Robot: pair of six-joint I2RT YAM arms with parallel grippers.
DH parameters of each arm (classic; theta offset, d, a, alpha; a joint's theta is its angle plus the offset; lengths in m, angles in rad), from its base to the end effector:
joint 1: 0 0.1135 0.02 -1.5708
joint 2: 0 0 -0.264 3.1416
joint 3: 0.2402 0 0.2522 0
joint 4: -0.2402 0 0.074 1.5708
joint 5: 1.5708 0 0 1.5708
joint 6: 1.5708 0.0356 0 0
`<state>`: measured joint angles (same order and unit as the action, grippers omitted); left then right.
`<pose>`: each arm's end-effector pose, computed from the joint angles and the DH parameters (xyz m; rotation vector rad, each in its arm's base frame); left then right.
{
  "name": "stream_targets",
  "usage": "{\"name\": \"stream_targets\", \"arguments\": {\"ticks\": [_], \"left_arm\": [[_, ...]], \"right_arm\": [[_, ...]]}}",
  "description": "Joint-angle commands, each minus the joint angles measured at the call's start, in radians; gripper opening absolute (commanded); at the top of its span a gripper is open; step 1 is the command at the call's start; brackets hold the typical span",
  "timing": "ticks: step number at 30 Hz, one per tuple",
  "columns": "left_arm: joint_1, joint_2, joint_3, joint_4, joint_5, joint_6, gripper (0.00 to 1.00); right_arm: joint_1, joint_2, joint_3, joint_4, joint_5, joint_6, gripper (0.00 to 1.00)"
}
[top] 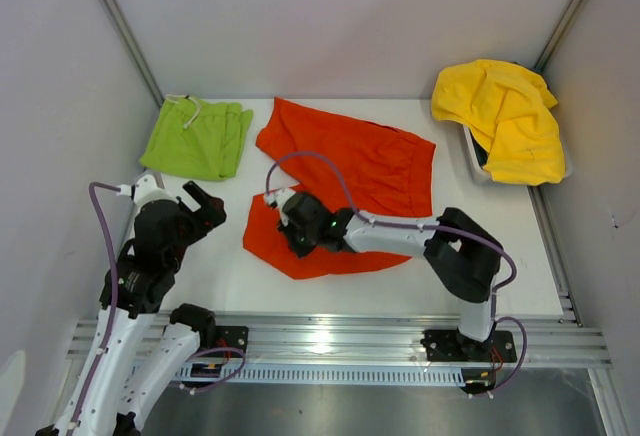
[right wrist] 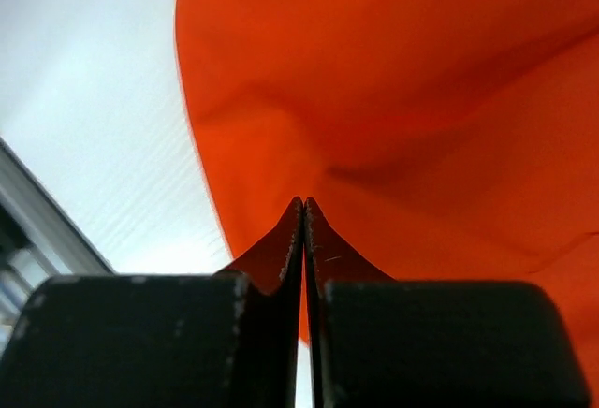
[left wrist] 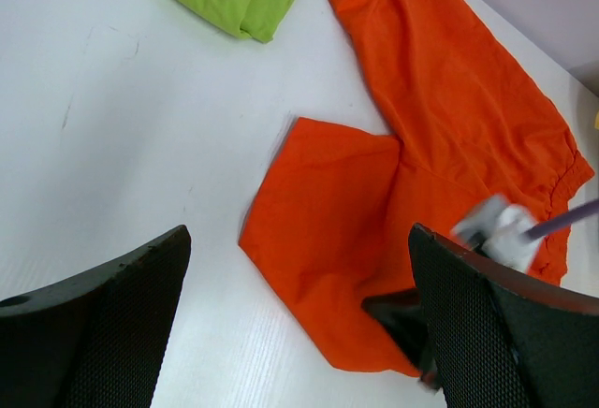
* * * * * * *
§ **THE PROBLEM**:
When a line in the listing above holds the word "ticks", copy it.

§ **COMPLETED TASK**:
  "usage": "{\"name\": \"stream_targets\", \"arguments\": {\"ticks\": [_], \"left_arm\": [[_, ...]], \"right_arm\": [[_, ...]]}}",
  "timing": "ticks: step number at 30 Hz, one per tuple",

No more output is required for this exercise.